> [Input data]:
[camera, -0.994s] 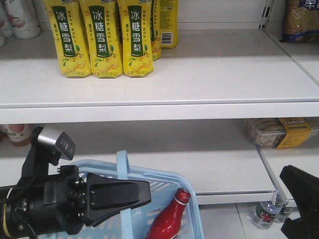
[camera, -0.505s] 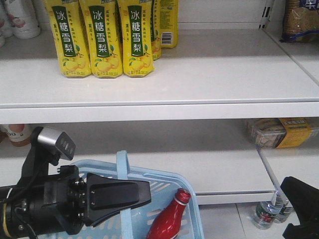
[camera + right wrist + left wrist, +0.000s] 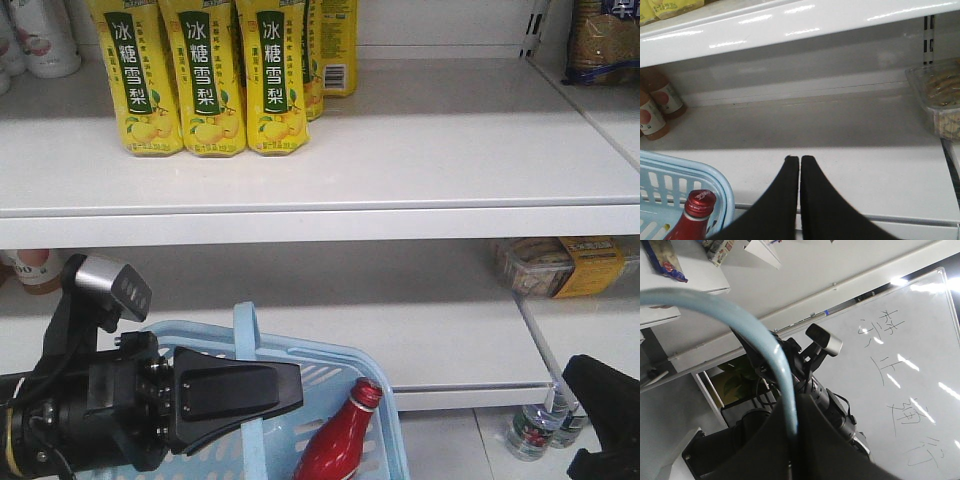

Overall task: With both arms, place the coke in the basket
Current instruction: 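Withdraw the open right gripper away from the basket, then swing the basket with the bottle toward the left side with the left gripper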

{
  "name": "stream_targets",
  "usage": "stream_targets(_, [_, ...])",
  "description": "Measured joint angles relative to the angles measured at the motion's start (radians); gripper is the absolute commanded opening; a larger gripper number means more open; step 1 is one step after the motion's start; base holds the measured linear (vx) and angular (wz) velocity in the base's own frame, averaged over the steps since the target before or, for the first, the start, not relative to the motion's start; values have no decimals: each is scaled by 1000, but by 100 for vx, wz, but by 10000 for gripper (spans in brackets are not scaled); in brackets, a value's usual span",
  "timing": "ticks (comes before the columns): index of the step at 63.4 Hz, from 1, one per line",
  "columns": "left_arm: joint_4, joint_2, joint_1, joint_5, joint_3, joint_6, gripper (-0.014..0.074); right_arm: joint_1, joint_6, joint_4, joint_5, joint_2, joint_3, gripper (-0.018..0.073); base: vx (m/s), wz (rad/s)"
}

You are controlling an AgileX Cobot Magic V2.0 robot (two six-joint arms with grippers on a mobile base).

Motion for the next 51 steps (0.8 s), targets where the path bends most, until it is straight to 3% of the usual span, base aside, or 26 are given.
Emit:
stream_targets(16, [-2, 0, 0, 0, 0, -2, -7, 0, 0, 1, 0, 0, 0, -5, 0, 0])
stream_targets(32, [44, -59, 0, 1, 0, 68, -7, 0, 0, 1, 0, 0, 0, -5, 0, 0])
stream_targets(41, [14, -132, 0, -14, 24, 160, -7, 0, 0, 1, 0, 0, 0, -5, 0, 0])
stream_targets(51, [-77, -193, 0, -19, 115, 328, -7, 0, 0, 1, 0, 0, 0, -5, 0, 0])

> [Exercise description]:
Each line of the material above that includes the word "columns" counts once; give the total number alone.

> [Task output]:
2